Griffin’s pleas may have touched hearts and reddened eyes, but it was backed up by a plethora of experts representing every organization from the American Lung Association to the heads of pediatrics departments that came to support a possible ordinance to ban smoking in apartment complexes.
Smoke can make its way through shared ventilation systems, even doorjambs and windows, which makes it a problem in multi-family dwellings, they said.
According to the American Cancer Society, secondhand smoke has over 4,000 chemical compounds, more than 60 of which are known or suspected to cause cancer.
Non-smokers can get cancer from inhaling these chemicals in secondhand smoke just as smokers can, the organization says.
In the United States alone, secondhand smoke is responsible for an estimated 46,000 heart disease related deaths in non-smokers, and 3,400 lung cancer deaths in non-smoking adults.
Santa Monica last tackled the issue of secondhand smoke in 2010, when it approved a ban on smoking in public spaces, including communal space within apartments.
At that time, council members requested that staff come back with information on options to require owners of condominiums to designate each unit smoking or non smoking and prohibit smoking in all newly-constructed hotels.
They also requested that staff look farther afield than Santa Monica to see what other cities were doing to contain the dangers of secondhand smoke.
Bans in Calabasas and South Pasadena both evolved from similar restrictions on smoking in public places, and eventually stretched into the realm of the apartment.

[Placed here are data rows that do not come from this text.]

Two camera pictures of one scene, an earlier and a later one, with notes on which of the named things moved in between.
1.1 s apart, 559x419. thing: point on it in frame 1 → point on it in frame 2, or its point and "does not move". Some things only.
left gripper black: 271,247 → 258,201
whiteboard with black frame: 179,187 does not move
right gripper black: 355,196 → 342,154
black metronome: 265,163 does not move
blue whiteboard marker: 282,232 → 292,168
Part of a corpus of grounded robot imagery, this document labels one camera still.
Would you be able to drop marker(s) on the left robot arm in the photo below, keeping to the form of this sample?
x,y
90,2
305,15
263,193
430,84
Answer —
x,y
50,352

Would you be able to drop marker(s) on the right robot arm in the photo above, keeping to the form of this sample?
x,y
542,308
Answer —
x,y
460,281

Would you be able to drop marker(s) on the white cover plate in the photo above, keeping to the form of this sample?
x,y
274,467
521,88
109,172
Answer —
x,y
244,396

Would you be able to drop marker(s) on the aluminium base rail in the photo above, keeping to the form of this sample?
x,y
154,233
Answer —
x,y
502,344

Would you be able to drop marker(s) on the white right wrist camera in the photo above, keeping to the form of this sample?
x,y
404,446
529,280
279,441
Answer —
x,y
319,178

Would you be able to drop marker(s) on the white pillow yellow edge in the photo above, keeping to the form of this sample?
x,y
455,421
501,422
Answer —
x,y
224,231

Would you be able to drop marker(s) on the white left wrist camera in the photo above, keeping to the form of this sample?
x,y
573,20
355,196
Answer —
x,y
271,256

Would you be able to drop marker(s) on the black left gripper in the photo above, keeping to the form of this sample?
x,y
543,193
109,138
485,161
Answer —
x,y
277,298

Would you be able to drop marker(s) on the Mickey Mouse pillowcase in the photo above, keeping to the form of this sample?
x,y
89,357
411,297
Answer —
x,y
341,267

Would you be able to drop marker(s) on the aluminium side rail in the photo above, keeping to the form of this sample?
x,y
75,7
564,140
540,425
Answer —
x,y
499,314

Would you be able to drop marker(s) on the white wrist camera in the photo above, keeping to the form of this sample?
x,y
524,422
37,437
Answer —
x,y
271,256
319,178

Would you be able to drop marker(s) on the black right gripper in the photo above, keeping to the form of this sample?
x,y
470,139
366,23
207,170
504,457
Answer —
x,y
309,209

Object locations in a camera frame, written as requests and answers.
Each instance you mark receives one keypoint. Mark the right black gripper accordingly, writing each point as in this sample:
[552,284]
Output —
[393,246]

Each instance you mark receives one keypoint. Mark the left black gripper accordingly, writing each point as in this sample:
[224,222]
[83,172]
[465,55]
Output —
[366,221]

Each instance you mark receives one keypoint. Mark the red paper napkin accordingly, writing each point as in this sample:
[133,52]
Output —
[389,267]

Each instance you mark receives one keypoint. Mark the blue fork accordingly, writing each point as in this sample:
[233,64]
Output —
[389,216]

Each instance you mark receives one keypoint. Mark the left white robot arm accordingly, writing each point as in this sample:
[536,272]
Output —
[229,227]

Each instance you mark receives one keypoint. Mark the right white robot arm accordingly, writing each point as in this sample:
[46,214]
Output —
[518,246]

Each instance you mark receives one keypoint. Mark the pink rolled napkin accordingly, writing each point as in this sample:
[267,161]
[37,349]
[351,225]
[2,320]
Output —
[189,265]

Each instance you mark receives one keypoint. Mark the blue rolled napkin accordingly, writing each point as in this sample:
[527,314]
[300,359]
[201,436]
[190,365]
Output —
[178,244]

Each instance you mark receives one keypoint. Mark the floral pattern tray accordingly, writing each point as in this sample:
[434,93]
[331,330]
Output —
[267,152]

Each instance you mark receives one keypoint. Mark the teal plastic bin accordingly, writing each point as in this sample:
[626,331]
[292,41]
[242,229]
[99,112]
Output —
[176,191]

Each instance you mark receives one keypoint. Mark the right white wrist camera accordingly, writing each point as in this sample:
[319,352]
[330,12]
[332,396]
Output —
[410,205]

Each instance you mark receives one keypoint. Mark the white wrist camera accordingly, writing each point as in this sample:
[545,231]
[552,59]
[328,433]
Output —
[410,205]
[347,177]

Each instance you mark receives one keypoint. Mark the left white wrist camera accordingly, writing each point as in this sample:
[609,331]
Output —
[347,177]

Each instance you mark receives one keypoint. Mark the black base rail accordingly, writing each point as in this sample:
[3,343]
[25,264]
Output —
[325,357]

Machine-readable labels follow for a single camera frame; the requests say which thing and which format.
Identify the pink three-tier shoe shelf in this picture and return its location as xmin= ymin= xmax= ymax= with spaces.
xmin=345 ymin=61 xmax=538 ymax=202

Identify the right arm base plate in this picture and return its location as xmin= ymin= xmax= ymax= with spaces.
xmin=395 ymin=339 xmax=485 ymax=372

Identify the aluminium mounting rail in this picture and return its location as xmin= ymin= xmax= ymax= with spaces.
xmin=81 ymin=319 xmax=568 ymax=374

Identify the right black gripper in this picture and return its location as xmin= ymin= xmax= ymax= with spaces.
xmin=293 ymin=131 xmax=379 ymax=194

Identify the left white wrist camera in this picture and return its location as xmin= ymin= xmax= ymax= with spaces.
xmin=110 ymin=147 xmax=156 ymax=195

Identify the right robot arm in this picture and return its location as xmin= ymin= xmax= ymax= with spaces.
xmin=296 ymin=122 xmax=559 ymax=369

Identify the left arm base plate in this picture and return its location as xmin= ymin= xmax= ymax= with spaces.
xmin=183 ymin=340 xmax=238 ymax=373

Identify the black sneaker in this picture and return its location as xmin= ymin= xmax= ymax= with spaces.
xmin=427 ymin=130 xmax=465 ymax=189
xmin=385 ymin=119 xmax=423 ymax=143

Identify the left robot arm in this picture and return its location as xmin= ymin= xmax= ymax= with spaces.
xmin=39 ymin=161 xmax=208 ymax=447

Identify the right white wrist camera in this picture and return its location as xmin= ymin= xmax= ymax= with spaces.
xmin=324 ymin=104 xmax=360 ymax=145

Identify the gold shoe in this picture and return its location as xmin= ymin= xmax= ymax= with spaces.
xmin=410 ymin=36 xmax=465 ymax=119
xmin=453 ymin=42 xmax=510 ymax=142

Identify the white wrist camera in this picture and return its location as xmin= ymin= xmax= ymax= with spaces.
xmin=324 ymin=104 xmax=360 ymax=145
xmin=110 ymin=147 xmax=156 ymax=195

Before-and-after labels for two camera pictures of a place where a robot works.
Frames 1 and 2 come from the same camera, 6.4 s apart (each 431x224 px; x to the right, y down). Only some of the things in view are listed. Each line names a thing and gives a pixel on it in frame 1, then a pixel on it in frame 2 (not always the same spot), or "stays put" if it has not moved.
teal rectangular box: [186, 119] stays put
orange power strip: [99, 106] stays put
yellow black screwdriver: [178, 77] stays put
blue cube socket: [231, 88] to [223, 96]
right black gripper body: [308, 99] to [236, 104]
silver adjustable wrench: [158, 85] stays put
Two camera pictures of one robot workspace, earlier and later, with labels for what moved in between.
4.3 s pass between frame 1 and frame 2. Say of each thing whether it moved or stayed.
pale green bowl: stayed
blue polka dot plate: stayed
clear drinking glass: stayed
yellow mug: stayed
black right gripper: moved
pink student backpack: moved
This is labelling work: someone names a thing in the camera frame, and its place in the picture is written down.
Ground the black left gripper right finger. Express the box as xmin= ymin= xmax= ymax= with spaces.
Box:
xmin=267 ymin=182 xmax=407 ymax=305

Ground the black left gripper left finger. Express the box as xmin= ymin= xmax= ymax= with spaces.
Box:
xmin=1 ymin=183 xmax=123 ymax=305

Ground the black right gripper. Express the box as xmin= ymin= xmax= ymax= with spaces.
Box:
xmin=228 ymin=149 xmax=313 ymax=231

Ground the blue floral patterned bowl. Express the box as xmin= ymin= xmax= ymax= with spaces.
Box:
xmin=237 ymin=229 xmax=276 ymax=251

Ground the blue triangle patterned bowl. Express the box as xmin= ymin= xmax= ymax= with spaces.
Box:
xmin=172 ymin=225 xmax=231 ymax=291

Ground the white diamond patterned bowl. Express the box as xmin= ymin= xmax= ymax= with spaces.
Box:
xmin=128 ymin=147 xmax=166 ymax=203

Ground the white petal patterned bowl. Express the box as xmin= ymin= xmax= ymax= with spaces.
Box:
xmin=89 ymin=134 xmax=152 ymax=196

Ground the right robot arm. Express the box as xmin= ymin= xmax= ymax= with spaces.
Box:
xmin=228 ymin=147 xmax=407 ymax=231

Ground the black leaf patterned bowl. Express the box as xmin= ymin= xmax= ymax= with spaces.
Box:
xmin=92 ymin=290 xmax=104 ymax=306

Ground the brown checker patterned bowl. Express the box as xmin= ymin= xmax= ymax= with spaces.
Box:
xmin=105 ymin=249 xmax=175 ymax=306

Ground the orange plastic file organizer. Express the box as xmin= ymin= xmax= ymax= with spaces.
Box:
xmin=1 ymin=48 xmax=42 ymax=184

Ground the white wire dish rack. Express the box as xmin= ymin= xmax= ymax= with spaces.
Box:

“First we started looking at public parks,” said Sergio Gonzalez, assistant city manager for South Pasadena. “We restricted it in public areas like parks and outdoor dining. We then looked at where people spend most of their time, and that’s at home.”
The South Pasadena ordinance, and the Calabasas ordinance that inspired it, allow owners of existing buildings to retain 20 percent of their units as smoker-friendly. The other 80 percent or more must be smoke-free, and grouped together to minimize the impact of the smoke.
South Pasadena then went a step farther, requiring that all new construction be 100 percent smoke-free.
Crafting a successful ordinance requires getting all the stakeholders together and trying to meet everyone’s needs, said Mary Sue Maurer, mayor pro tempore of Calabasas.
“I represented the city along with representatives from the business community and California Apartment Association of Los Angeles and a number of public health advocates,” Maurer said. “We worked closely and listened to each other, compromised and came up with an amendment that has worked beyond anyone’s expectations.”
It requires the minimum 80 percent smoke-free by Jan. 1, 2012, and classifies a violation as a “nuisance,” much like a noise violation. After a sufficient number of violations, the landlord can refuse to renew their contract.
To date, Maurer hasn’t heard of anyone being evicted under the ordinance.
The Santa Monica City Council stumbled over the concept of eviction, preferring enforcement through small claims courts rather than anything that could result in a tenant being removed from their homes.
Discussion concentrated on whether or not the ability to smoke in one’s apartment was a civil right, or the freedom from deadly smoke was a social justice issue.
“As much as a non-smoker has a right to clean air, a smoker has a right to housing,” summed up Mayor Pro Tempore Gleam Davis.
Mayor Richard Bloom and Councilmember Terry O’Day both said that the proposal to simply designate certain units as smoking or non-smoking did not go far enough.
Bloom pushed for a smoking ban in all new construction, and a review of the ability to impose a ban on existing hotels.
Council member Pam O’Connor, however, felt that the ban could be unduly burdensome on the poor, who are statistically more likely to smoke, according to the staff report, as well as the elderly who might not be able to make it out of their apartments to light up.
Furthermore, both she and Davis pointed out that smoking is still legal, and that restricting that activity was unsavory.
“I’m not going to demonize smokers,” O’Connor said.
The hotel issue, however, got little argument. Councilmembers for the most part agreed that hotels were already banning smoking on their own, and an additional ban would not be burdensome.
City staff will return before the council with ordinance options in coming months.